▸ **Directions**
Below are the records; give again exactly the line with "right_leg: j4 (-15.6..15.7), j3", the line with "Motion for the", and each line that lies between them, and nothing besides.

[Source records]
%%
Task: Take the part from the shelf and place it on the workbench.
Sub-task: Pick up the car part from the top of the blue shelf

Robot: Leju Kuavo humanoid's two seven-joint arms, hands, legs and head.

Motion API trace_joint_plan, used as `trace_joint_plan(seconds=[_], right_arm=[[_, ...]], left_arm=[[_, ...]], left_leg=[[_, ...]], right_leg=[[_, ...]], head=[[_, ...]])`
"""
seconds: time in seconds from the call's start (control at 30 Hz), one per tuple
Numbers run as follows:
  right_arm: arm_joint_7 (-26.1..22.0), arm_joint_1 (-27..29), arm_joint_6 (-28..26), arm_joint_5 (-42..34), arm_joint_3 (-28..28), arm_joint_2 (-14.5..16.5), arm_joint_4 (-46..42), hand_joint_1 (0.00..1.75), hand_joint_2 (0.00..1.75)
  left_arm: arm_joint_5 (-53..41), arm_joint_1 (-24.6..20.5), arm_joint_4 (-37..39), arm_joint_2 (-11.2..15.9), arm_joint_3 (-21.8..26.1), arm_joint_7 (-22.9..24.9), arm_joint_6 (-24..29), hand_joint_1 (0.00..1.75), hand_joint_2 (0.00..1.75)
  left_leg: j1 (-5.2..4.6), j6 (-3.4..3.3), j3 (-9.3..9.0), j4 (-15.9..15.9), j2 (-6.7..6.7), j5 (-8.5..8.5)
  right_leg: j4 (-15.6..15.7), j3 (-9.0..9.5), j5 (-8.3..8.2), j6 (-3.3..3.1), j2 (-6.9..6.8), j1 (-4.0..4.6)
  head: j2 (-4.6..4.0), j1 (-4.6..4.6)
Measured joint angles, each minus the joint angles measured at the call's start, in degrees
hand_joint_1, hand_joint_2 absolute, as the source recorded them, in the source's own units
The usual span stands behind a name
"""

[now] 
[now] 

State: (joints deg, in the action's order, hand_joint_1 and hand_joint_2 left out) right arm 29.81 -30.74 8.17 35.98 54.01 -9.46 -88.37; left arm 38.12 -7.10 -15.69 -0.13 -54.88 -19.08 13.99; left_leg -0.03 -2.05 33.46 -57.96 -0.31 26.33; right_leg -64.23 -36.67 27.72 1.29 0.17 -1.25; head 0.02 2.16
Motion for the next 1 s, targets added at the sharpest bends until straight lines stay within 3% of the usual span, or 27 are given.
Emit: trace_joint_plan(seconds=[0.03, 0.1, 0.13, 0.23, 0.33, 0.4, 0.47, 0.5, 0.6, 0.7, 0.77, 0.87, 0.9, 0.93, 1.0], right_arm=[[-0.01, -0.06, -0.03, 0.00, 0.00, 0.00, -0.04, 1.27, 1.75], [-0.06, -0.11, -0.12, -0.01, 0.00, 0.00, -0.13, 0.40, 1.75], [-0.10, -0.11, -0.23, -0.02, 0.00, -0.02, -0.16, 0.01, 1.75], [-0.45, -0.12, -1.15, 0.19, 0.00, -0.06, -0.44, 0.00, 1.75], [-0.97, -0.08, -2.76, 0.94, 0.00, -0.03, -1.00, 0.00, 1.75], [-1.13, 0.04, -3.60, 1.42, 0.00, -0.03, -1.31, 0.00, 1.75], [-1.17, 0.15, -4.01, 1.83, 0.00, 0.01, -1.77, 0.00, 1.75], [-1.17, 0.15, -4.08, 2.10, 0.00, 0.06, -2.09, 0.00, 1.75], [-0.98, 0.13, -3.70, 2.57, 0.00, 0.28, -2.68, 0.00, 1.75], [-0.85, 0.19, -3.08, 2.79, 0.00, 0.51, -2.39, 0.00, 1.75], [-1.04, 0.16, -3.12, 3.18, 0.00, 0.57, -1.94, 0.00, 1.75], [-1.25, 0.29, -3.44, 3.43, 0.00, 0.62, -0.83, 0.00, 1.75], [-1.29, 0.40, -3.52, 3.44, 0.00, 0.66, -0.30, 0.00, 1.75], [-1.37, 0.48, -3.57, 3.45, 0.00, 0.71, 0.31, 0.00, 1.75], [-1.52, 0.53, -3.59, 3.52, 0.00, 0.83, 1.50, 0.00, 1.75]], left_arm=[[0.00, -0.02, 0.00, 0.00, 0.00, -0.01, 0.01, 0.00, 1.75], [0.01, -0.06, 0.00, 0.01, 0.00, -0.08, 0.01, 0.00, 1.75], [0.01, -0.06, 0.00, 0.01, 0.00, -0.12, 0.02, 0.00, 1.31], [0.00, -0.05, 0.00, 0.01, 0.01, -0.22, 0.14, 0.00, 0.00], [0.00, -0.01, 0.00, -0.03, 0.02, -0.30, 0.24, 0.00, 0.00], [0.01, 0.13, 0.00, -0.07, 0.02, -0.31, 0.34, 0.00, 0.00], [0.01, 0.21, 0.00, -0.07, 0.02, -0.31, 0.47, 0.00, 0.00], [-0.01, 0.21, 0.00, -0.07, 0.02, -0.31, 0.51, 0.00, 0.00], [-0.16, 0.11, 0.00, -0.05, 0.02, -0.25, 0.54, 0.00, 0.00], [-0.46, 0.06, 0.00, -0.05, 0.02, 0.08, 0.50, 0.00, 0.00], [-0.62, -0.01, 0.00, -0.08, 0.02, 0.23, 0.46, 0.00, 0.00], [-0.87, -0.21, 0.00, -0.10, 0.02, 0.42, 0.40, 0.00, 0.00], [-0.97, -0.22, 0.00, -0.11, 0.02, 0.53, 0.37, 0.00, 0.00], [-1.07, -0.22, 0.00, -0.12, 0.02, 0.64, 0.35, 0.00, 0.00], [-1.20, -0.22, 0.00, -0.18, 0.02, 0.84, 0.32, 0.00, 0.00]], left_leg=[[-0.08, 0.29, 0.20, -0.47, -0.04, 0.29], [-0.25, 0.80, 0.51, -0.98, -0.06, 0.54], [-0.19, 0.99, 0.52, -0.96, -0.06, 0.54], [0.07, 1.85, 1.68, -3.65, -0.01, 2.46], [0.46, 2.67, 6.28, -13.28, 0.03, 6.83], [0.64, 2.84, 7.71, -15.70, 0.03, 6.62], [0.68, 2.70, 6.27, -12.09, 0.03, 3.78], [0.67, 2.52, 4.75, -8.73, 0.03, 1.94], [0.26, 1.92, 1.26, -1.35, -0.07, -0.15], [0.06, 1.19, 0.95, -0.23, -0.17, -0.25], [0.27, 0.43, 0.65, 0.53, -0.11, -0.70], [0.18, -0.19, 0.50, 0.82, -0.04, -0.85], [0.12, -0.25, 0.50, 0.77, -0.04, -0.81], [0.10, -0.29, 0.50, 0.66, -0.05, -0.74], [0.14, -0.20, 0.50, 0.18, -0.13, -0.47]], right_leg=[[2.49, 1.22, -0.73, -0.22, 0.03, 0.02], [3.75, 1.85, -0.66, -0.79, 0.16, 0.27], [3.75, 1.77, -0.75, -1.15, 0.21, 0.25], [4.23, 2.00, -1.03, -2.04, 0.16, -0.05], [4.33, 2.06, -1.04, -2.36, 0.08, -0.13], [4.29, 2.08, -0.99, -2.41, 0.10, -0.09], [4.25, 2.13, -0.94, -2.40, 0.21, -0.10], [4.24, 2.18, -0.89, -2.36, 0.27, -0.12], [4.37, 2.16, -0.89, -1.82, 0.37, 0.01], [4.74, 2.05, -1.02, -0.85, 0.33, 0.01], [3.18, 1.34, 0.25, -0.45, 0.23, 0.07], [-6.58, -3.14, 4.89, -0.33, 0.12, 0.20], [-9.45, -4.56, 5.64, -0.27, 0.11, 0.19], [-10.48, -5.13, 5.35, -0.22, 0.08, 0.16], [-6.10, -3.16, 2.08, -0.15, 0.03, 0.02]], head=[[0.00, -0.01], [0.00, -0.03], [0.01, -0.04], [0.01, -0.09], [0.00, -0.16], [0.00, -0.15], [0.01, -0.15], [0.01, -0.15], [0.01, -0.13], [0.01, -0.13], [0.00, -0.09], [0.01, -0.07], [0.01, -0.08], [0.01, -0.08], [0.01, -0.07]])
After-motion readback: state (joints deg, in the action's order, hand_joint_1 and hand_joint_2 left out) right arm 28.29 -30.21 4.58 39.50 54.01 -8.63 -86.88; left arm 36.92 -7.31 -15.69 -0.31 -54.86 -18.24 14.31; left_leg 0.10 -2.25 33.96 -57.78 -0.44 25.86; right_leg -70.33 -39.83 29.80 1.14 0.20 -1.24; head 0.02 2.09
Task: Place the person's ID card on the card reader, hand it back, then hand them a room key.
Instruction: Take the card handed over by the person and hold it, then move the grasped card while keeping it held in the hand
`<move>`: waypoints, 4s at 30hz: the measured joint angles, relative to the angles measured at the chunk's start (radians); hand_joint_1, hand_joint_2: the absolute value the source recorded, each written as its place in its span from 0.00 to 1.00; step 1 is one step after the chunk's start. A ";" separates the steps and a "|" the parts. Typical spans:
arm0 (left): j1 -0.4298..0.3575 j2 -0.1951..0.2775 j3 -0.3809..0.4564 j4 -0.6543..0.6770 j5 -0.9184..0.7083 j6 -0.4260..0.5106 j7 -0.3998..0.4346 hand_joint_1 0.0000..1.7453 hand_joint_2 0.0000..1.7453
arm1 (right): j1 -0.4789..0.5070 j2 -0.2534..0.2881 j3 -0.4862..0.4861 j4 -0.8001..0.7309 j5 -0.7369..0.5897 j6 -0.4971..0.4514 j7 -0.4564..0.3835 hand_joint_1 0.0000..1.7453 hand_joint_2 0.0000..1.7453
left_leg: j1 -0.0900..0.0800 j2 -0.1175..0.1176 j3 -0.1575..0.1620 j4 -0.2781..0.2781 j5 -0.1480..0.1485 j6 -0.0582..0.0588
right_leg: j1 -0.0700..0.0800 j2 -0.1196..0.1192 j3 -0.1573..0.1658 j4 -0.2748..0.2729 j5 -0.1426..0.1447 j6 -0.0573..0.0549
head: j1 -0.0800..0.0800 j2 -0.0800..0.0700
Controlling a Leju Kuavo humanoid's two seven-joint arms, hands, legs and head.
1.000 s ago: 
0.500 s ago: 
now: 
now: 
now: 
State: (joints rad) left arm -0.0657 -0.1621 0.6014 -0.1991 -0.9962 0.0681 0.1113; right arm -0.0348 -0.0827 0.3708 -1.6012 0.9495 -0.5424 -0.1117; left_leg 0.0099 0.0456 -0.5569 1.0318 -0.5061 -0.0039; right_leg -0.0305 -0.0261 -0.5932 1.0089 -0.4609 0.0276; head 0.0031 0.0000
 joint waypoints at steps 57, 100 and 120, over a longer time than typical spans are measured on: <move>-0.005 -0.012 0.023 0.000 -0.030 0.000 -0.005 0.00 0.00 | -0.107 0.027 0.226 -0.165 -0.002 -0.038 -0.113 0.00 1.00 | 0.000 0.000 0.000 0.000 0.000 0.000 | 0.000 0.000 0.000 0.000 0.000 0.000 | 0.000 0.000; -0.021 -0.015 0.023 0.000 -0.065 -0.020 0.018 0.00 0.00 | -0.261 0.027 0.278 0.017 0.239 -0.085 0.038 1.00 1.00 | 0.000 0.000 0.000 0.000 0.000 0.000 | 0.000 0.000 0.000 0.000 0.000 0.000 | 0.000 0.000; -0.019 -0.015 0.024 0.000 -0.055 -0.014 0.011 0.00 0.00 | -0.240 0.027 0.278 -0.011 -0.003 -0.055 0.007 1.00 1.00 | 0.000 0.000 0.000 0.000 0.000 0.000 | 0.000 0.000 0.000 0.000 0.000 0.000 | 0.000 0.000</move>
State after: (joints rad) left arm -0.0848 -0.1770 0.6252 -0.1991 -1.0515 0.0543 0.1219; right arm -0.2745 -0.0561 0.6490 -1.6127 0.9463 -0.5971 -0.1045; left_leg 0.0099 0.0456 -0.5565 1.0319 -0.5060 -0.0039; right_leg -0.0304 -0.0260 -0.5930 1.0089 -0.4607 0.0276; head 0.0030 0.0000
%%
▸ **Written response**
  right_leg: j4 (-15.6..15.7), j3 (-9.0..9.5), j5 (-8.3..8.2), j6 (-3.3..3.1), j2 (-6.9..6.8), j1 (-4.0..4.6)
  head: j2 (-4.6..4.0), j1 (-4.6..4.6)
Measured joint angles, each minus the joint angles measured at the call's start, in degrees
hand_joint_1, hand_joint_2 absolute, as the source recorded them, in the source's own units
The usual span stands behind a name
"""

[now] 
[now] 

State: (joints deg, in the action's order, hand_joint_1 and hand_joint_2 left out) right arm 29.81 -30.74 8.17 35.98 54.01 -9.46 -88.37; left arm 38.12 -7.10 -15.69 -0.13 -54.88 -19.08 13.99; left_leg -0.03 -2.05 33.46 -57.96 -0.31 26.33; right_leg -64.23 -36.67 27.72 1.29 0.17 -1.25; head 0.02 2.16
Motion for the next 1 s, targets added at the sharpest bends until straight lines stay within 3% of the usual span, or 27 are given.

That wraps up the answer.